**Data extracts**
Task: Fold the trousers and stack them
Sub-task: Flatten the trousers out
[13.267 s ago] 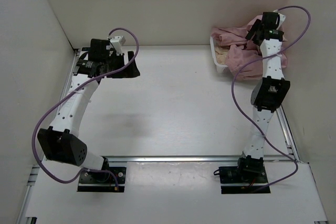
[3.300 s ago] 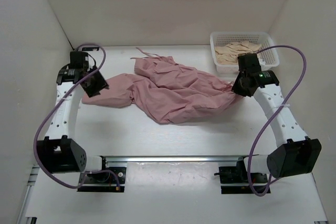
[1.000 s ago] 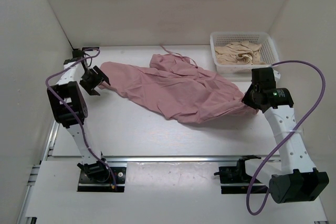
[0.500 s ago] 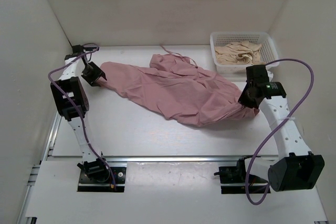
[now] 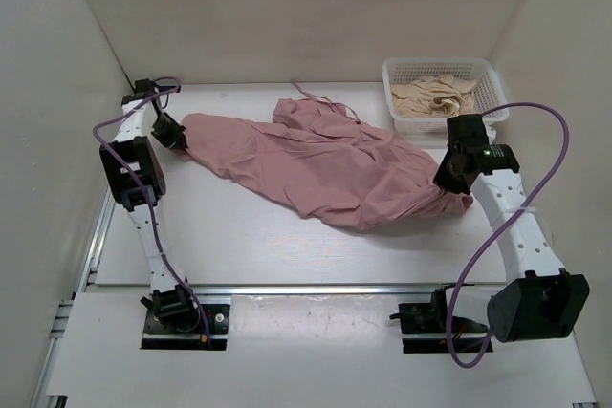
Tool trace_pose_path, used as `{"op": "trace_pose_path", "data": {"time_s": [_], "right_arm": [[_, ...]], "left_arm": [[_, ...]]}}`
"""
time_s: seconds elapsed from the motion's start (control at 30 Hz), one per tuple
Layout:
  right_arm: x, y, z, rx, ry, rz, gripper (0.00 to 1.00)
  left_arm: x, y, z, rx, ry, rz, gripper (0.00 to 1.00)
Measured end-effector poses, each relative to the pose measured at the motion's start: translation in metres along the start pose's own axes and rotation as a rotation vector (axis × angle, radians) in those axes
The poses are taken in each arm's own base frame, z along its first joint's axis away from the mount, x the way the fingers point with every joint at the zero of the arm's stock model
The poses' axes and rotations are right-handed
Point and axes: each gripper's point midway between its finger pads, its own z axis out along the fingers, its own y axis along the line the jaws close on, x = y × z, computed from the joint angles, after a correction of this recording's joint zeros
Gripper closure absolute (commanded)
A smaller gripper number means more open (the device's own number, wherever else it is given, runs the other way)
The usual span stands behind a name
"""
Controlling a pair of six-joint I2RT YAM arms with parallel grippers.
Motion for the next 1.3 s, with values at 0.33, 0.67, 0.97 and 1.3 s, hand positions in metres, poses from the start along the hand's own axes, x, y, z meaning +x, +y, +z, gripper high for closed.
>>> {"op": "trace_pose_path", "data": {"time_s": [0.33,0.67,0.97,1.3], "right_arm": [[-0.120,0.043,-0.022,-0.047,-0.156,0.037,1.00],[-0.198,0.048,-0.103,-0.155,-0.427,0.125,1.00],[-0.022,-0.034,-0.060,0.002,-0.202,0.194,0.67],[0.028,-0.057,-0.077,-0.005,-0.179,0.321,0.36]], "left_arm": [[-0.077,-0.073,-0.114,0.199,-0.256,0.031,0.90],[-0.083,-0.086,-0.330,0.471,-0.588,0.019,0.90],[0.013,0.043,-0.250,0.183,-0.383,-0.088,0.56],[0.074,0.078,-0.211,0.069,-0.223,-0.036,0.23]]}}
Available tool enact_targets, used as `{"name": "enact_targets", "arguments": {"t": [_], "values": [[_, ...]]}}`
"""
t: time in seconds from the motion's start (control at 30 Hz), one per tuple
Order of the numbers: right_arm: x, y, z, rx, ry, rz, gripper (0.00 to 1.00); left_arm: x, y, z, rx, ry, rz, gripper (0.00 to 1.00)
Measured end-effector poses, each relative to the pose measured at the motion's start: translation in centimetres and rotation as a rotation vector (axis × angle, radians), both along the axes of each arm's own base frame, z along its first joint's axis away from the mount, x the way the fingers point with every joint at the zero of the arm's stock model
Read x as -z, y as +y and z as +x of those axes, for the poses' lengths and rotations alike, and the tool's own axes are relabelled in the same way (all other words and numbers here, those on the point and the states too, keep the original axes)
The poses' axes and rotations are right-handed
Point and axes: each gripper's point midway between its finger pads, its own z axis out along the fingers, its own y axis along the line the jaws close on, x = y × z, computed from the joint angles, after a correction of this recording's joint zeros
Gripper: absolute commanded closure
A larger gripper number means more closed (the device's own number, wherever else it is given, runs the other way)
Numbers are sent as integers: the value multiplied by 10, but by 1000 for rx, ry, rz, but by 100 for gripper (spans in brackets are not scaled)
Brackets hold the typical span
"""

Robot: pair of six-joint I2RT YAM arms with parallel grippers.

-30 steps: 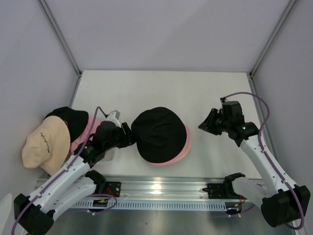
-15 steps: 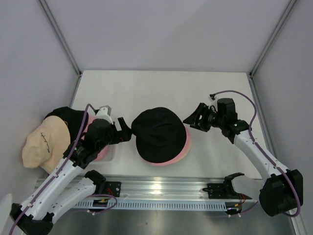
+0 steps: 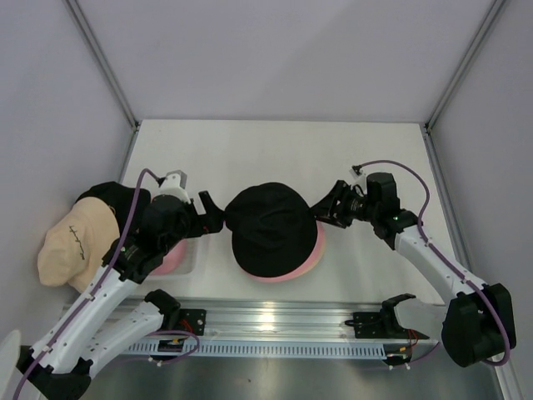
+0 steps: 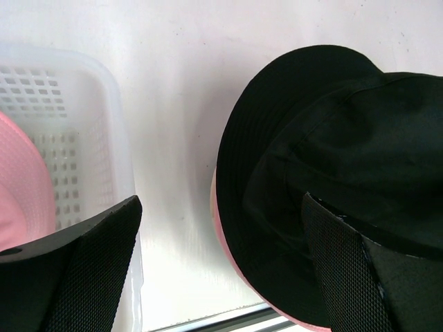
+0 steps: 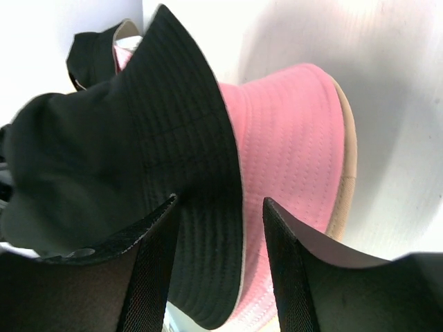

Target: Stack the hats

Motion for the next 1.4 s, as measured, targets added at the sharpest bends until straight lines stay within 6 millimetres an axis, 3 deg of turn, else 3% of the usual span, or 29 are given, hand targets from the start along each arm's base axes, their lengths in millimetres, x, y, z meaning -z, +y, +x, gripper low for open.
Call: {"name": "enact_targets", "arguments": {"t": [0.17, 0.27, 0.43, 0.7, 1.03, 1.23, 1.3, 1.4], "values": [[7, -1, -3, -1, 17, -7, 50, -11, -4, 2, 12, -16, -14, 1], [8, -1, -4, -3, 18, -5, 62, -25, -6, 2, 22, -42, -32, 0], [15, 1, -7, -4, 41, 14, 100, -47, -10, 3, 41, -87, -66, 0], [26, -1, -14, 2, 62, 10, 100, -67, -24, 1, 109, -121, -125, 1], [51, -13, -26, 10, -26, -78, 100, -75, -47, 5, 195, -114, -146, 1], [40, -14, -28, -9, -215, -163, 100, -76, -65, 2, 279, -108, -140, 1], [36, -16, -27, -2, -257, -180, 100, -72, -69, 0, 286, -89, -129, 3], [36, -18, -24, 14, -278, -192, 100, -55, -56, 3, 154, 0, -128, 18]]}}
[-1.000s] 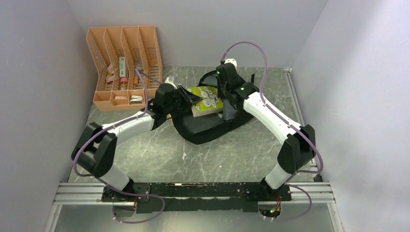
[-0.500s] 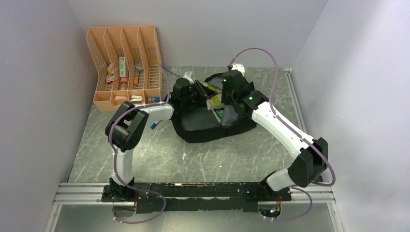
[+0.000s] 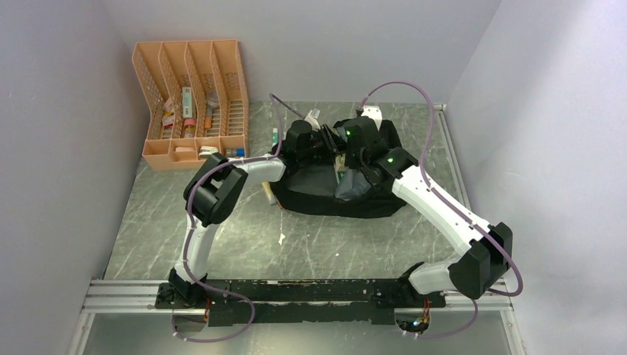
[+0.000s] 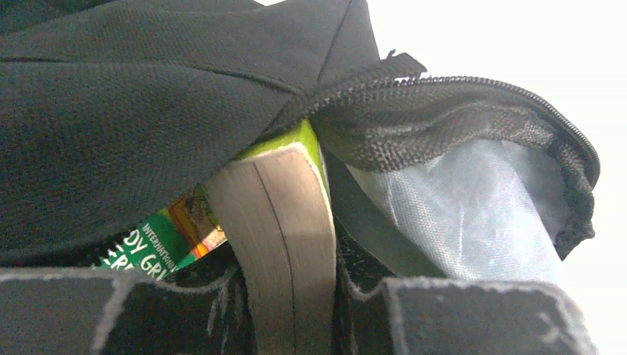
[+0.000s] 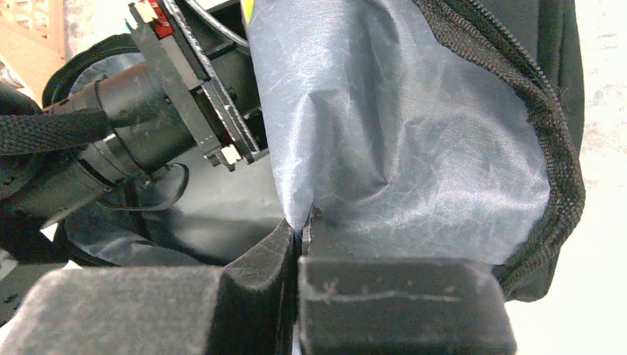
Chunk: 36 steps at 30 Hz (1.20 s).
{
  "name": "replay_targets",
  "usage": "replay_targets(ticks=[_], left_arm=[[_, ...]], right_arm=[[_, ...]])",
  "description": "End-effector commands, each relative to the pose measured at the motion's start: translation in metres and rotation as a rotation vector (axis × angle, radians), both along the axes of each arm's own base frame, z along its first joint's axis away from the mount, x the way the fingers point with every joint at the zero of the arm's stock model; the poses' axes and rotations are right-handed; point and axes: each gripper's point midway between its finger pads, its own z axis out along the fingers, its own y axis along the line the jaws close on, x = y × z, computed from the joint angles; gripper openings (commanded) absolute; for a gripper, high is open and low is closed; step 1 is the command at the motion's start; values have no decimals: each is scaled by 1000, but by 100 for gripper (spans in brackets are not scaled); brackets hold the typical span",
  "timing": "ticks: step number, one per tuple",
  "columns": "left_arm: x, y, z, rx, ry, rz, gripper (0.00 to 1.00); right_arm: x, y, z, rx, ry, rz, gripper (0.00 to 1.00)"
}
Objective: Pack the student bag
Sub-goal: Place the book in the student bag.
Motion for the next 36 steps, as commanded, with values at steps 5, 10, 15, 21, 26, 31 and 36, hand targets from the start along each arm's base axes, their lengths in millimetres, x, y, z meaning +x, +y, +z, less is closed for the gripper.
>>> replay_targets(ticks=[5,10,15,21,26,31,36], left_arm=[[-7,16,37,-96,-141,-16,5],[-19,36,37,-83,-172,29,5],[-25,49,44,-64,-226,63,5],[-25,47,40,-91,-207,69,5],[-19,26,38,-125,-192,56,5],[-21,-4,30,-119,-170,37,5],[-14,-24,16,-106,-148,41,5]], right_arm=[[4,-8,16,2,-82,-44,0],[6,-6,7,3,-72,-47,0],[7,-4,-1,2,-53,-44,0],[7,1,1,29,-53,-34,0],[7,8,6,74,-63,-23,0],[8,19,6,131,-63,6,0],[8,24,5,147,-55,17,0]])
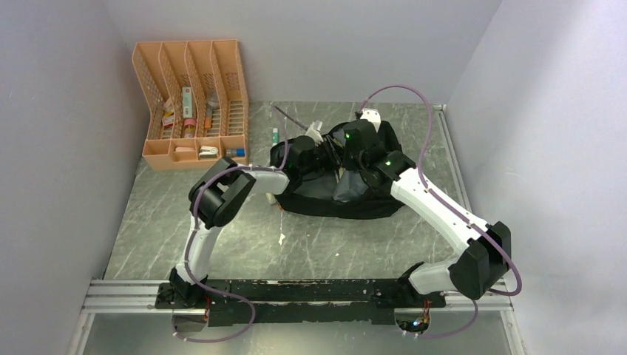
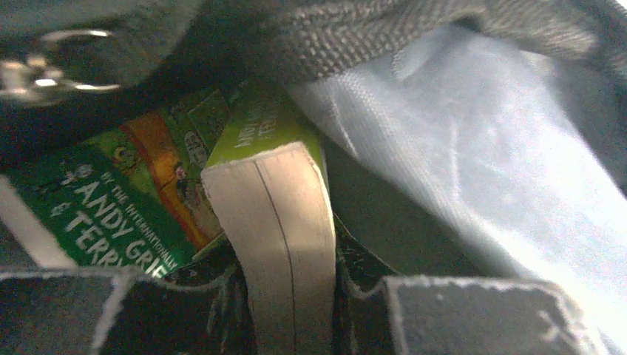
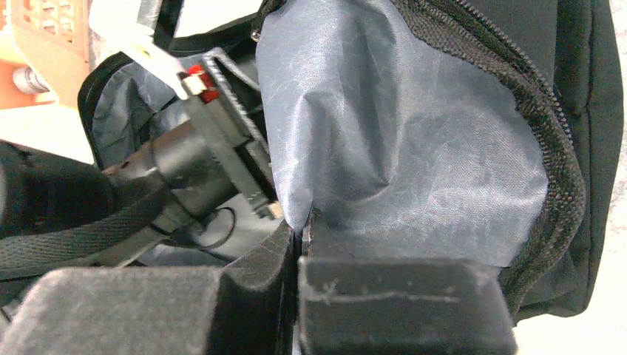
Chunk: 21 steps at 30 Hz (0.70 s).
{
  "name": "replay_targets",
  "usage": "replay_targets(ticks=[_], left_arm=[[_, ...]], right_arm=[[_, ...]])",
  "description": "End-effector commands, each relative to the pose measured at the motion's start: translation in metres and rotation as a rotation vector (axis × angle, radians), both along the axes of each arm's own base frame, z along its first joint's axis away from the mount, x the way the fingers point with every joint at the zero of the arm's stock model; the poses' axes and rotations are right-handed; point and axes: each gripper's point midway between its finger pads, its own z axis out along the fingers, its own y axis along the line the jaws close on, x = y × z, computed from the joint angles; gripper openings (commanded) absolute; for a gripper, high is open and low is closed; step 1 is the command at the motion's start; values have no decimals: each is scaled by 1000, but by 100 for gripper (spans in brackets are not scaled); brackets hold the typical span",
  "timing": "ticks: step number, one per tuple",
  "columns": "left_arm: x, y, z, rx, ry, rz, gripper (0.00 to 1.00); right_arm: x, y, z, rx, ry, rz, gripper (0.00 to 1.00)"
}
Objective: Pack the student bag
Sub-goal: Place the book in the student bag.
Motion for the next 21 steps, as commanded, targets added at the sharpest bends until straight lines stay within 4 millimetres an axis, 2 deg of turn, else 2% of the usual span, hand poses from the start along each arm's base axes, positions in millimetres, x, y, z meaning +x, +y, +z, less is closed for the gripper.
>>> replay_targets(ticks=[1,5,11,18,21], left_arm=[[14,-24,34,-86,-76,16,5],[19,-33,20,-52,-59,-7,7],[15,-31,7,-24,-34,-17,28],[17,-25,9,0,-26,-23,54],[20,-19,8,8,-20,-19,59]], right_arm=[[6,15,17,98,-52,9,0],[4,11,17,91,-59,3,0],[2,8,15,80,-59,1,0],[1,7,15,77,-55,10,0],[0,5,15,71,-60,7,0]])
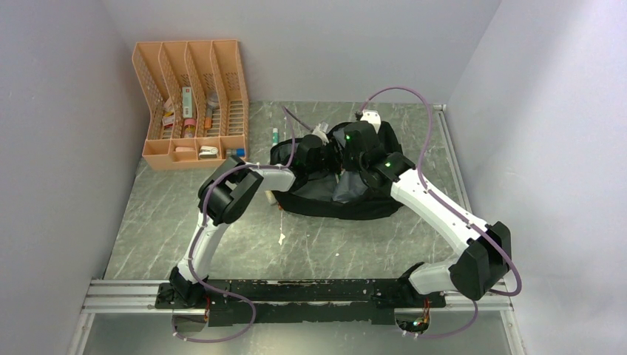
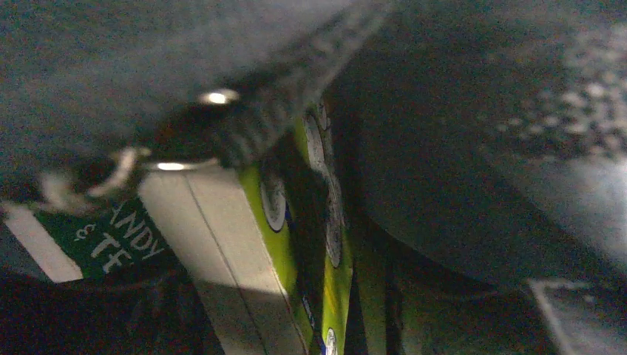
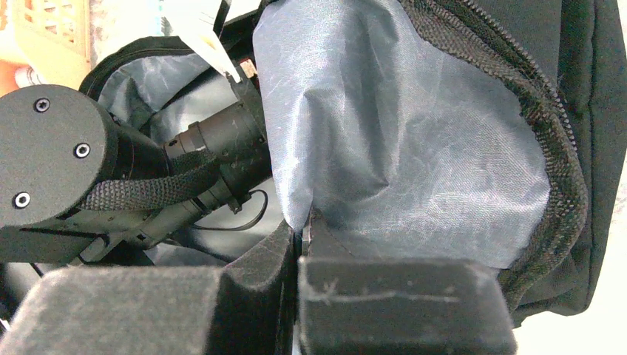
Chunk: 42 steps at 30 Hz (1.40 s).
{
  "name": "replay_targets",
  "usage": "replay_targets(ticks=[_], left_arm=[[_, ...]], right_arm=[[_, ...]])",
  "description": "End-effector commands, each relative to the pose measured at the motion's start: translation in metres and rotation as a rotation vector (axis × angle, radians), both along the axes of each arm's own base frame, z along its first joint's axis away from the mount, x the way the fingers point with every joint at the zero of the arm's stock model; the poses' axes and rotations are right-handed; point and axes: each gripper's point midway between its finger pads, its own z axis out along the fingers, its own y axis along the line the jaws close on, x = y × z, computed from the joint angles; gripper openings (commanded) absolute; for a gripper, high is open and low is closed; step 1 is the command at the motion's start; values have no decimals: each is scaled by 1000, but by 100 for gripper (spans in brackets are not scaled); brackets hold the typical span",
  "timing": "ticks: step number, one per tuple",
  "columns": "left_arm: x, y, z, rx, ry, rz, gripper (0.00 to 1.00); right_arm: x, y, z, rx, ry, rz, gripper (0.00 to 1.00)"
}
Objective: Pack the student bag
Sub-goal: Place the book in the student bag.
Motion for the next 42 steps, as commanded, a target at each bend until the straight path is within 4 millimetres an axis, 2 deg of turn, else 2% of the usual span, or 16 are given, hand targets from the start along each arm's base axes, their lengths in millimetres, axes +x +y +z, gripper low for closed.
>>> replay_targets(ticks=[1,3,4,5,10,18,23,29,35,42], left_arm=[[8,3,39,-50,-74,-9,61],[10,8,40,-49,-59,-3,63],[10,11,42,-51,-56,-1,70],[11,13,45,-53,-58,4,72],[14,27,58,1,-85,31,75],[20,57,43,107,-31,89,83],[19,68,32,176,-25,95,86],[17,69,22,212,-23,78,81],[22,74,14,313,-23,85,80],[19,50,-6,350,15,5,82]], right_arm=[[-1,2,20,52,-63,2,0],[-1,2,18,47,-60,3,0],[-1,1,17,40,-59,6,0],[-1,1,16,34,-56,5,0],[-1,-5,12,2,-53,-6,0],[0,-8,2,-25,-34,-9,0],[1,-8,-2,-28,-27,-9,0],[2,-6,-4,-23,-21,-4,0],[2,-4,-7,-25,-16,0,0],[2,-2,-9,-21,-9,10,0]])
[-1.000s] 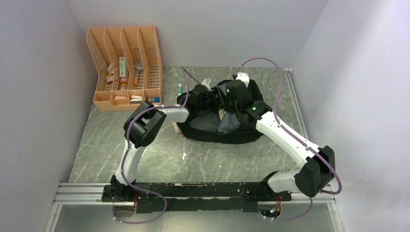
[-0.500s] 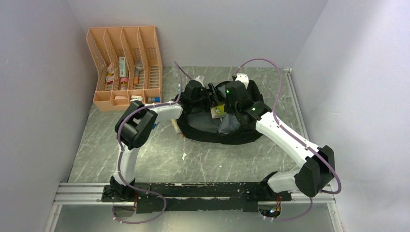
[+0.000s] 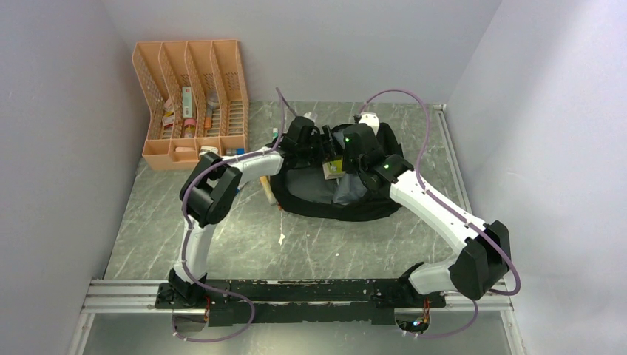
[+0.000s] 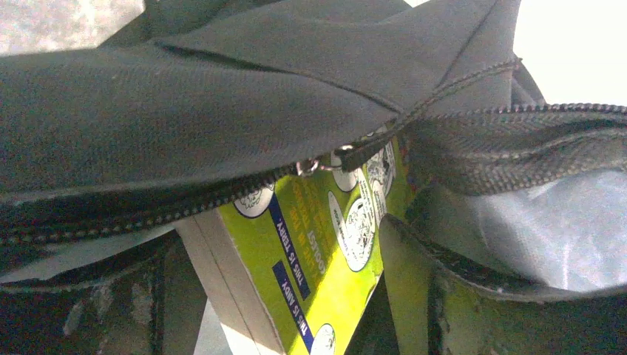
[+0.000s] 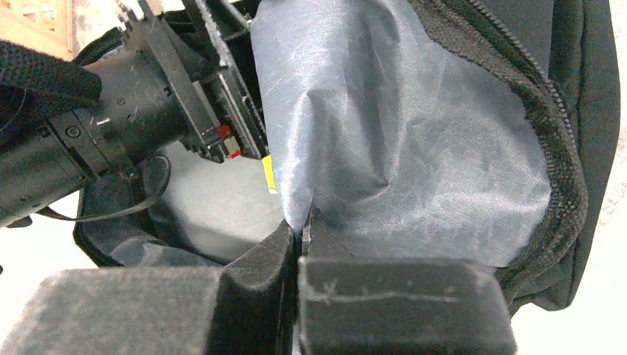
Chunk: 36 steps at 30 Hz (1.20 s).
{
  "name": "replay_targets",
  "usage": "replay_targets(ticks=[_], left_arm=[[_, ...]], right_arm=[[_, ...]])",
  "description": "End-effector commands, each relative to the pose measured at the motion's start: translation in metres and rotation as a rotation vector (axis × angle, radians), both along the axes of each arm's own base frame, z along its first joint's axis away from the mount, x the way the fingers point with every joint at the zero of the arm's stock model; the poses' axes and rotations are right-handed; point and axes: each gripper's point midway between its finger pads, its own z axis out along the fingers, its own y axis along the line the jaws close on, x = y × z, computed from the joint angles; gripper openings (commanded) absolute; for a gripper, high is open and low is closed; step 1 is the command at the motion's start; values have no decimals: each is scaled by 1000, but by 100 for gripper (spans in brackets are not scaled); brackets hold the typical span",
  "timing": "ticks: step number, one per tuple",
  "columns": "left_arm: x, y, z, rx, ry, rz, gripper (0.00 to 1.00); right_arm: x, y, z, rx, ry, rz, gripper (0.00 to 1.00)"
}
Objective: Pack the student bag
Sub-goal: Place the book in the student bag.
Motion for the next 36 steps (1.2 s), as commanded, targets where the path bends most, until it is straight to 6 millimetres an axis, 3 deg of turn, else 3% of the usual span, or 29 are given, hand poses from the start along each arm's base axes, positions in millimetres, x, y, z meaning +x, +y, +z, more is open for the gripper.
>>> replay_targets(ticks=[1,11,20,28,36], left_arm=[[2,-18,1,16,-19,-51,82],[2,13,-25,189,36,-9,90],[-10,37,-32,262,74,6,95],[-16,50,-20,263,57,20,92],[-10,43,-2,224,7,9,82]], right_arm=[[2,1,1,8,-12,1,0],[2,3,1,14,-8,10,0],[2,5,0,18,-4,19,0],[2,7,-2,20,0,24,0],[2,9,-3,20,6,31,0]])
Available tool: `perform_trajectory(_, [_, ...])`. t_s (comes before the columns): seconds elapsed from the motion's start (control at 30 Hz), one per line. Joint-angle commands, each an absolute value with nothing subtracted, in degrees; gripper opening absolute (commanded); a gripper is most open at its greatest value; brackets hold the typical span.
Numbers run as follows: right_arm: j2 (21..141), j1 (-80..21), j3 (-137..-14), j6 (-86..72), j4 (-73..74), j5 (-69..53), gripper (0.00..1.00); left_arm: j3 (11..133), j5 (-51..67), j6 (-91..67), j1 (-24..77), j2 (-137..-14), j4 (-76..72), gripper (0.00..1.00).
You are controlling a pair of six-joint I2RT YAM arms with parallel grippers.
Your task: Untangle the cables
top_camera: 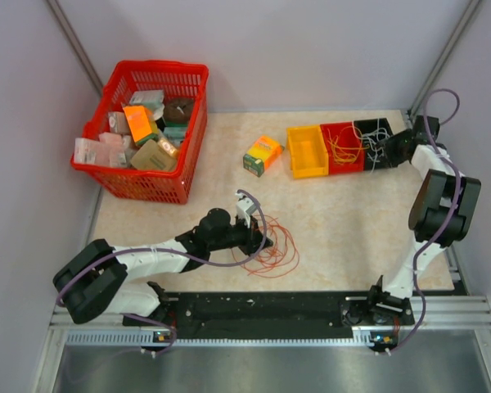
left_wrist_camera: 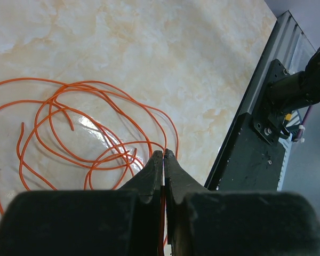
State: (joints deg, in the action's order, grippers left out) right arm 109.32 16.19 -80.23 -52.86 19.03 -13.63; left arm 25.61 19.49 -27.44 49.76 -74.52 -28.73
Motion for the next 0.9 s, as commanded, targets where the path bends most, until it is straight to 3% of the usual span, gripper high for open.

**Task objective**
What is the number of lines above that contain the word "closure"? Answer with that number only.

**Result of the task**
2